Captain Abreu knew that his flogging of Serrão would have repercussions. Francisco Serrão was not a man to take any degradation. His position as a man in the King’s service was one that gave him purpose, identity and above all ego strength. To be humiliated as he had, and in the face of such crimes as he saw being perpetrated against the King, he could not countenance, would not stomach. Indeed, he planned to bring the entire Burmese episode to task governmentally the minute he put in to a Portuguese or allied port of call. Abreu was not ignorant of the ways of such a petty tyrant and his authoritarian proclivities. Not to mention the small man’s penchant for vengeful usage of power whenever possible.
To this end, as soon as the order was given to put in at the harbor of Colombo, Captain Abreu had Li Wei put together a detail of six crew members to keep Serrão confined to his quarters under strict orders to ‘assist’ him in maintaining complete silence. His golden signet ring bearing the endorsement of King Manual I was taken from him and given to Li Wei in the interest of obtaining provisions on the seal of the sovereignty of Portugal. Abreu did not wish to part with any of the gold the Santa Catarina now carried. The acts of piracy continued under Serrão’s very nose and alone in the dark of his quarters, with only minimal sustenance given he grew more choleric and convulsed with rage toward Abreu and his first mate.
The ship remained in port for two days.
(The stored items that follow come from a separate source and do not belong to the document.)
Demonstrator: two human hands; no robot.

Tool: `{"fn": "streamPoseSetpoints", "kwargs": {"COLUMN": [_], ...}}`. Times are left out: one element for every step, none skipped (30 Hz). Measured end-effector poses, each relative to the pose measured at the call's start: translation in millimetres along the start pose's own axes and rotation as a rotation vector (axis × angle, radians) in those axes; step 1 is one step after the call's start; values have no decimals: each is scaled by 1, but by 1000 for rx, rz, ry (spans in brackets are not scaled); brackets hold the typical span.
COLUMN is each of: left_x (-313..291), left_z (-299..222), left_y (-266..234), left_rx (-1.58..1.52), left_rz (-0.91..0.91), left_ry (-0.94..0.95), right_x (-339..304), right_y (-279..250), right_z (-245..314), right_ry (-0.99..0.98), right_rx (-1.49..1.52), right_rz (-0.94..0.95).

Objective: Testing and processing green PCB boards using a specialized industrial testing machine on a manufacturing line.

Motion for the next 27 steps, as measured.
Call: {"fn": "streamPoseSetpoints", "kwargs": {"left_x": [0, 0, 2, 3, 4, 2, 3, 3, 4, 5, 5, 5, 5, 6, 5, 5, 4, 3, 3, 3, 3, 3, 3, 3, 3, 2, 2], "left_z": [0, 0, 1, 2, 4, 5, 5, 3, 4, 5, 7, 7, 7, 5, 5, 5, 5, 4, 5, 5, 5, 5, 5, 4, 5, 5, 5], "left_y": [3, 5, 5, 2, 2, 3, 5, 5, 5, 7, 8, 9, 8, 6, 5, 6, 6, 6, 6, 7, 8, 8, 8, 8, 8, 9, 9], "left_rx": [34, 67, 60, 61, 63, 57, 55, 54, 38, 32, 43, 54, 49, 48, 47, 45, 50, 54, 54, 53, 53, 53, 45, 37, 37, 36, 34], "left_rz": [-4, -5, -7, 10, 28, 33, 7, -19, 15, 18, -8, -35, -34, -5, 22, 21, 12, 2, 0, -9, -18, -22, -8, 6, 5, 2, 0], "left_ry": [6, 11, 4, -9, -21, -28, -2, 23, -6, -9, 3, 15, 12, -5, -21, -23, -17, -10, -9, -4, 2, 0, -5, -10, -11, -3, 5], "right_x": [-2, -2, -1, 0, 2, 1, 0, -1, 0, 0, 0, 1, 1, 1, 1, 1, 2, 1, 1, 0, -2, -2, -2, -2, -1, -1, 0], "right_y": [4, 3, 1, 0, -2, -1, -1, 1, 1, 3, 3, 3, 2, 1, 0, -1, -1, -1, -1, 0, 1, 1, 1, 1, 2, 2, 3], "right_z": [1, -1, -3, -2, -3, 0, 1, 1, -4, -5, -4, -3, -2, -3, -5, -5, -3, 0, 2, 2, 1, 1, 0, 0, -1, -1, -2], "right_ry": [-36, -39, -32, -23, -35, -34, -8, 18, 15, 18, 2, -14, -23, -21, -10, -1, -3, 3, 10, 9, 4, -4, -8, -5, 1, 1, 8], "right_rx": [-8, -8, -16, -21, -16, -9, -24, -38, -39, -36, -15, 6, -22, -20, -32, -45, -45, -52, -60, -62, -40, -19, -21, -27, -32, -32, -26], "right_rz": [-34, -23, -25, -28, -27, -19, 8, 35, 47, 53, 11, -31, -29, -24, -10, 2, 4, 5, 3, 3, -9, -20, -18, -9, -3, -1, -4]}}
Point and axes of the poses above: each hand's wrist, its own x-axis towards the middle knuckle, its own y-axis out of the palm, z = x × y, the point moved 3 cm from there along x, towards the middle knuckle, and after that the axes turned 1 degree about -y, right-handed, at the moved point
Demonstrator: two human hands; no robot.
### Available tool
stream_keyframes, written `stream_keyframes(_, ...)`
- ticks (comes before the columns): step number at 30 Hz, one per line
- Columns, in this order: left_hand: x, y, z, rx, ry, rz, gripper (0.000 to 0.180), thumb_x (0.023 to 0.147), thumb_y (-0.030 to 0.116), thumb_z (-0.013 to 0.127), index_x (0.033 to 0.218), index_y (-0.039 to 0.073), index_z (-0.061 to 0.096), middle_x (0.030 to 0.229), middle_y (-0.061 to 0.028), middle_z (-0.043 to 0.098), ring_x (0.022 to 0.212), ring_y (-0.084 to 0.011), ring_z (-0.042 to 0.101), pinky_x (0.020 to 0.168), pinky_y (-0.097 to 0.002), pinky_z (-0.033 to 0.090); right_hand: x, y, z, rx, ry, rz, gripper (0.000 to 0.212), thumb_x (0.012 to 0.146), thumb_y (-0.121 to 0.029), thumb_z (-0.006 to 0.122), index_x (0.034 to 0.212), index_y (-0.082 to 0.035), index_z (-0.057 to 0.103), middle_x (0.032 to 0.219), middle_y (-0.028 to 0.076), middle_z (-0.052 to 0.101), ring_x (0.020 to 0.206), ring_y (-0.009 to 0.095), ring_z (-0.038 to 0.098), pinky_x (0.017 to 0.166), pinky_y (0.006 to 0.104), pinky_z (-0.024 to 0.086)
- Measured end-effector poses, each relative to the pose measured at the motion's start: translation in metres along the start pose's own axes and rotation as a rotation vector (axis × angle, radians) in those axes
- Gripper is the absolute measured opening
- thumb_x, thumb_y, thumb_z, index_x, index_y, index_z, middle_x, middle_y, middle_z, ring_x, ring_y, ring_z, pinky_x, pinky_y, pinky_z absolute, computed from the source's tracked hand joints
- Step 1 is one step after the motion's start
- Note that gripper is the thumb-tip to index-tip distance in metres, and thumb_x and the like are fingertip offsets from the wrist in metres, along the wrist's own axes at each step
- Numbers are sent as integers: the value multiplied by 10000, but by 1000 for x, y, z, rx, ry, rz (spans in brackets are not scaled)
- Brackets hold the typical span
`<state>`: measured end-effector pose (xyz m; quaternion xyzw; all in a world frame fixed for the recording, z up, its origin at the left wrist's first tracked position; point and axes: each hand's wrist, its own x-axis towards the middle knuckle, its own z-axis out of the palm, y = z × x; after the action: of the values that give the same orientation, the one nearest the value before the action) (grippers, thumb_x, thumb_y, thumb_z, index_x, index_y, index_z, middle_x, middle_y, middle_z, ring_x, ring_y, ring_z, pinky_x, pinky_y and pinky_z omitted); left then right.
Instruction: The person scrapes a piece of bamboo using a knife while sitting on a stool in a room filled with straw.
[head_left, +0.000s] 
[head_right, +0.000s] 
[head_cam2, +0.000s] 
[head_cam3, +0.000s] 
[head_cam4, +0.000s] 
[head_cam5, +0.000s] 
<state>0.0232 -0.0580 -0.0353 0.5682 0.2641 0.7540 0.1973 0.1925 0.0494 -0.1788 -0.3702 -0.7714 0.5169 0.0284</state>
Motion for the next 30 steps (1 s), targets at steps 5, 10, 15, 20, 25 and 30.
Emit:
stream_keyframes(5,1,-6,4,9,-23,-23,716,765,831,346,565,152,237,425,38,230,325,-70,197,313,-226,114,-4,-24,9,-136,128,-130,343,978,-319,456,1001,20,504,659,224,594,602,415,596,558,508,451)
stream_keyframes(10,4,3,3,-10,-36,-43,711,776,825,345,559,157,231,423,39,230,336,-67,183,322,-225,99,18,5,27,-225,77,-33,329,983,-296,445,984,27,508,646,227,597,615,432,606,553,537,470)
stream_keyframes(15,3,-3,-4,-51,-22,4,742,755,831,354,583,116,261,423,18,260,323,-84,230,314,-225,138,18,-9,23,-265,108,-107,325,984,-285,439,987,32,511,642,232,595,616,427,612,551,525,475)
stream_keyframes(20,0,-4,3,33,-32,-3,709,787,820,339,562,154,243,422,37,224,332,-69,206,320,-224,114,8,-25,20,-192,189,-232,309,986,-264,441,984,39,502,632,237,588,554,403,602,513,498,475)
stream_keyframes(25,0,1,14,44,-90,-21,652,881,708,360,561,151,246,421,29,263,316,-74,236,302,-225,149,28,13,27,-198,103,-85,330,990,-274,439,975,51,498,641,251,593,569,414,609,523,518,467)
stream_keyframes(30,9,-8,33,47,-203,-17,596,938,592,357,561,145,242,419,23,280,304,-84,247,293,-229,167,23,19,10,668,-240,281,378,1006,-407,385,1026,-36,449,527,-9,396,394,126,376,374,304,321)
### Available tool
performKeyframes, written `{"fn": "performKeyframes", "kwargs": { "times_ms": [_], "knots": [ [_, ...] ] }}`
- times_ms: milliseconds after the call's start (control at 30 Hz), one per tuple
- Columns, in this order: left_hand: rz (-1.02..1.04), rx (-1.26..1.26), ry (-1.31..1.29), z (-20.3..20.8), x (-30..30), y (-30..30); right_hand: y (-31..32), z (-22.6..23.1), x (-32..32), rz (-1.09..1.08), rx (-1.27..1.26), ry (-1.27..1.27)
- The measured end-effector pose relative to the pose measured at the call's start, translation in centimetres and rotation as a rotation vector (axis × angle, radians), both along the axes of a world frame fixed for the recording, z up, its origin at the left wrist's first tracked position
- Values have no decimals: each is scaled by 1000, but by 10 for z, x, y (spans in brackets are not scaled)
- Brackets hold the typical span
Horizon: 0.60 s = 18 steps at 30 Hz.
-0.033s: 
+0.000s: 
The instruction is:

They took on fresh water, vegetables and fruit along with live provisions of poultry, lambs and three pigs. Captain Abreu did not allow any stevedores to board the ship, and rather, bade them to bring the cargo to the end of the quay where his own crew members would perform the loading and stowing. He brushed off any questions regarding this in his usual brusque manner, and the harbor master, whom he knew from past voyages did not question him.
During the next leg of the voyage, Serrão was afforded some closely supervised time on deck daily and his rations improved slightly, but fruit was withheld in Abreu’s passive attempt at providing Serrão with a case of scurvy. Frequent late-night meetings with Serrão in the captain’s quarters consisted of further threats to him and knowing that the man suspected him of the devil’s work, Abreu made sure that his alembics, retorts and aludel, the sooty subliming pot, were in evidence and that the cabin was rife with the stench of sulphur. That Serrão was duly terrified there was no doubt. But his terror did not quell his outrage in the least and his determination to bring justice onto the head of Antonio de Abreu was invigorated.
The passage of the Arabian Sea went without incident and in January of the new year 1512 the Santa Catarina reached Soqotra Island at the tip of the Gulf of Aden. In 1507, Abreu’s patron, Alphonso de Albuquerque took the capital of Suq and began construction of a fortress there. The island proved infertile for crops which led to famine and sickness. The harbor itself was very poor for overwintering and when the Santa Catarina put in, Abreu was loathe to find that the Portuguese had just abandoned Soqotra to the Mahra Sultans and Islam now held sway. The ship was forced to move on under short supply and in need of a refit.
It was an unhealthy ship and an increasingly disgruntled crew that made its way west through the Gulf of Aden and into the Red Sea, stopping at what meager ports they could to take water and dry supplies. During the passage north on the Red Sea, Captain Abreu, consulting what literature and old charts he had supporting the idea of canals to the Nile, repeatedly sent the skiffs ahead and when he could, put in and sent horse mounted sorties to find a passage. They found none, no viable passage to the Nile either natural nor man made.
At the ancient port of Ain Sokhna, the Santa Catarina came hard upon the terminus of the Red Sea. The port was not hospitable to the Portuguese. Abreu knew his only hope now lay in reaching the Mediterranean Sea via an overland route. Through tense negotiation a trade agreement was reached.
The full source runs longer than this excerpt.